◆ **What you are asked to do**
Copy exactly the line that contains "Localize the white pink" plus all remaining lines of the data, and leave out every line before it.

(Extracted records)
-------------------------

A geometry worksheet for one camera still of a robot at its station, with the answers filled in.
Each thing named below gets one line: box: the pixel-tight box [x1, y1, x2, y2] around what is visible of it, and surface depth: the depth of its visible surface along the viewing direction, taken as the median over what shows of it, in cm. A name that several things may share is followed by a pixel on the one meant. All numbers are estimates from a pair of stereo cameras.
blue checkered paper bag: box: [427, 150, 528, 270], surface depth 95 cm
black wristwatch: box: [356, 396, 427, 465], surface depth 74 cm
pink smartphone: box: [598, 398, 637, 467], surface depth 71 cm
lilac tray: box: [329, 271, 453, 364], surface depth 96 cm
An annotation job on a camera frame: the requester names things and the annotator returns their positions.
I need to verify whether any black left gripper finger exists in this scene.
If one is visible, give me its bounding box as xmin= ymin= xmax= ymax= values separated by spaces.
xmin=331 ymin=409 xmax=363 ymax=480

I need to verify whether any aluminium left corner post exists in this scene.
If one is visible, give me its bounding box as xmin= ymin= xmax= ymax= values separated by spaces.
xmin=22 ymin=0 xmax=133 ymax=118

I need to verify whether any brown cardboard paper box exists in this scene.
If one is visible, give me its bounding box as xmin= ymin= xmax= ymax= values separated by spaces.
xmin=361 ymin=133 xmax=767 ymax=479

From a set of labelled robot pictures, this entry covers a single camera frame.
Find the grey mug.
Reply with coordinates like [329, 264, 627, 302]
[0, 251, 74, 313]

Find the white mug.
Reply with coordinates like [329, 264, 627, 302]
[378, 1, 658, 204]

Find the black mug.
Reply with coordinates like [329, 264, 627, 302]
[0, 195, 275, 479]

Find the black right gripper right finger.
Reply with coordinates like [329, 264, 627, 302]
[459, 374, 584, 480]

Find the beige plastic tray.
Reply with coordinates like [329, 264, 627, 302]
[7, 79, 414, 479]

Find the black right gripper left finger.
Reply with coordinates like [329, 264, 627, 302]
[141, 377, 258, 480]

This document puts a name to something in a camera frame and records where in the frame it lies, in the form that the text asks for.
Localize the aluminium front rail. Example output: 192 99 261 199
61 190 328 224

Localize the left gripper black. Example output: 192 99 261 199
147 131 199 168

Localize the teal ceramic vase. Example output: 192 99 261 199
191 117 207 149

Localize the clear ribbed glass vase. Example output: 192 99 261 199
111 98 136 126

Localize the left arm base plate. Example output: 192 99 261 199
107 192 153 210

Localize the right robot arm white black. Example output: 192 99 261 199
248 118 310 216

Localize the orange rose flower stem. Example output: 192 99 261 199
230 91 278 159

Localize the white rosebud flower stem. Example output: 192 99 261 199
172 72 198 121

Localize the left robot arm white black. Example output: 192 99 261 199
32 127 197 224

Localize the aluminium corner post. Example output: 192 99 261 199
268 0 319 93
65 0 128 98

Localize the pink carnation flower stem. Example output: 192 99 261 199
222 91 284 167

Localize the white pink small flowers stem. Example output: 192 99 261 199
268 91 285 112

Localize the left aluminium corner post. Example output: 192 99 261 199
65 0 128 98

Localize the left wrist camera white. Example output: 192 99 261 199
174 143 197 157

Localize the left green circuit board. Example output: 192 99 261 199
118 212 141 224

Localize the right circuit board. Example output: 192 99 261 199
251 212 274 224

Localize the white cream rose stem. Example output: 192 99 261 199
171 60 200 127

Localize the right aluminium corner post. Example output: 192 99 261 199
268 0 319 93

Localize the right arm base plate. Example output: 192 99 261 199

-------------------------

◆ **Response**
Localize the white pink small flowers stem. Example output: 192 99 261 199
268 91 285 112

Localize the left aluminium corner post. Example output: 192 99 261 199
65 0 128 98

Localize the left wrist camera white. Example output: 192 99 261 199
174 143 197 157

Localize the left green circuit board. Example output: 192 99 261 199
118 212 141 224

Localize the right circuit board. Example output: 192 99 261 199
251 212 274 224

Localize the white cream rose stem. Example output: 192 99 261 199
171 60 200 127

Localize the right aluminium corner post. Example output: 192 99 261 199
268 0 319 93

Localize the right arm base plate. Example output: 192 99 261 199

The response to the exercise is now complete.